Hop stand only vs. dry hop only

Homebrew Talk - Beer, Wine, Mead, & Cider Brewing Discussion Forum

Help Support Homebrew Talk - Beer, Wine, Mead, & Cider Brewing Discussion Forum:

CyberFox

Member
Joined
Mar 29, 2022
Messages
22
Reaction score
15
Has anyone tried making an IPA like one of the following?:
Hop stand only (no dry hop)
Dry hop only (no hop stand)

If so, what were the results and what would you consider the best technique to get the most hop flavor?


Thanks
 

Aggie10

Well-Known Member
Joined
Nov 25, 2018
Messages
68
Reaction score
31
Has anyone tried making an IPA like one of the following?:
Hop stand only (no dry hop)
Dry hop only (no hop stand)

If so, what were the results and what would you consider the best technique to get the most hop flavor?


Thanks
The basic jist is that you can successfully do a hopstand only or dry hop only, depending on your goal.

These are generalizations, but hopstand only will tend to less sharp bitterness than hot side additions and more towards flavor and aroma. Add more hops than a recipe lists for hot side additions, 20% more or so. Dry hop only will add least bitterness and most fresh flavor and especially aroma. Again add more than recipe.

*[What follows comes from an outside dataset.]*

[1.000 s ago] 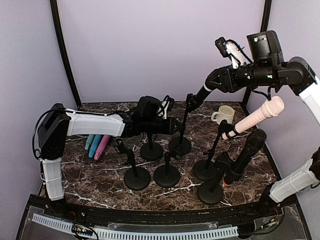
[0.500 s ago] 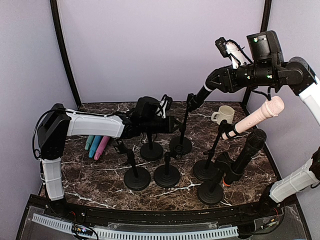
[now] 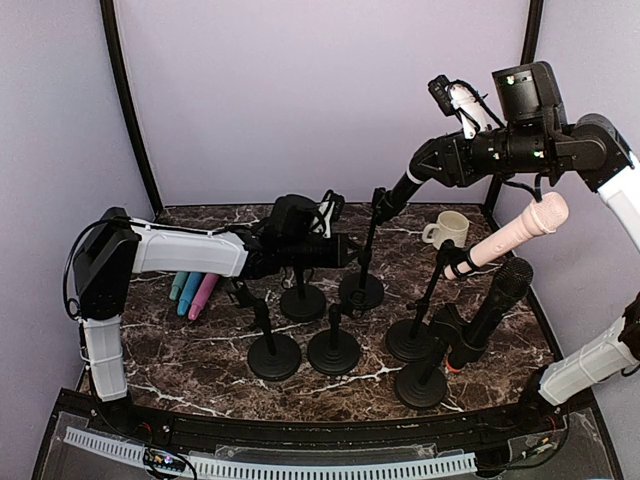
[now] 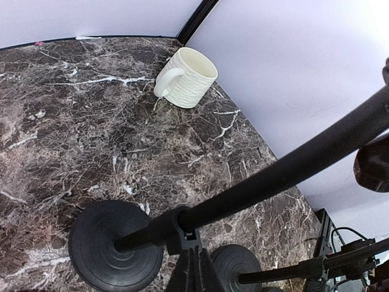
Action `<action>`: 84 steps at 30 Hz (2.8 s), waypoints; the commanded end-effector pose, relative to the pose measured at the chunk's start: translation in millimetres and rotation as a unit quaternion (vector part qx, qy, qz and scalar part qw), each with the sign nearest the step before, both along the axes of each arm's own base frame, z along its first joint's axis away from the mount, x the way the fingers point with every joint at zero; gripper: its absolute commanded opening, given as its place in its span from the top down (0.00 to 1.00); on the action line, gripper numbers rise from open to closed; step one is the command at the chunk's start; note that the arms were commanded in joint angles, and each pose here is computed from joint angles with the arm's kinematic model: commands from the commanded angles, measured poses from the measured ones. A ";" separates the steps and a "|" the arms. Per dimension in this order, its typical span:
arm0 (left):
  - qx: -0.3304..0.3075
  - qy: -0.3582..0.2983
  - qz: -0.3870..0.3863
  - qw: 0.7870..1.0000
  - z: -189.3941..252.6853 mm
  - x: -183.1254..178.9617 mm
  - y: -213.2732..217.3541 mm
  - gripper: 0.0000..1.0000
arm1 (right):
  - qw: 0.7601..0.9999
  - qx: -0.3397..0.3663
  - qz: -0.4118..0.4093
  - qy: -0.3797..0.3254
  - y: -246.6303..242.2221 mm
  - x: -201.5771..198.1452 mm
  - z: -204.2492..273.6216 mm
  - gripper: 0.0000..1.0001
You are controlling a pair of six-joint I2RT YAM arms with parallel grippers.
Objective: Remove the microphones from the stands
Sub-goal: Unscrew the knob on the microphone stand.
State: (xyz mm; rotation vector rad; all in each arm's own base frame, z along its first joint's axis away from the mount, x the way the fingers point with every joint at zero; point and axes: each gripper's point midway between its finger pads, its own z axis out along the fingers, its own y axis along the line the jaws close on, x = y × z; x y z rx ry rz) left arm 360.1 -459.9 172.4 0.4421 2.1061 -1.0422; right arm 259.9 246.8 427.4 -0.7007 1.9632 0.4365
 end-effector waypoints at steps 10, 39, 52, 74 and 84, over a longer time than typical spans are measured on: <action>0.169 0.036 0.018 0.985 -69.7 -4.2 40.3 0.96 | 0.997 0.058 0.016 -0.045 5.1 -9.2 39.6 0.71; 0.087 -0.067 0.009 0.994 54.0 5.3 22.1 0.65 | 0.998 0.033 -0.011 -0.050 7.5 5.6 29.5 0.06; 0.065 -0.039 -0.007 0.997 40.8 1.9 10.2 0.59 | 0.999 0.025 -0.008 -0.033 19.7 14.0 15.4 0.29; 0.058 0.011 -0.015 0.998 -3.4 -2.5 2.4 0.72 | 0.999 0.029 -0.008 -0.031 18.5 12.4 12.9 0.30; 0.066 0.015 -0.010 0.998 -12.1 -0.1 2.6 0.66 | 0.999 0.031 -0.007 -0.033 18.4 11.8 14.4 0.30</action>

For Pale Ales and IPAs I usually only add hops in hopstand, as I'm seeking smooth rounded fruity bitterness and flavor and aroma over sharp bitterness. Downside is you need more hops than stated in most recipes, and I do sense that the hop flavor and aroma fades over time compared to hot side additions...but maybe that's just me?

Combining hot side, hopstand and dry hop additions is likely a general best practice, but I seek simple and quick and hopstand only works for my ale goals.
 

CascadesBrewer

Supporting Member
HBT Supporter
Joined
Mar 24, 2013
Messages
2,289
Reaction score
2,180
Location
VA, USA
I am not sure they can be swapped as equivalent, but...

Last year I brewed a few batches of a Pale Ale. I wanted to try fermenting in a keg, but I was not sure how I would dry hop in the keg without having to open the lid. I decided to move the 2 oz of dry hops into a steep/whirlpool at 180F. I was very happy with how the Pale Ale turned out. It had a nice level of hop flavor and aroma.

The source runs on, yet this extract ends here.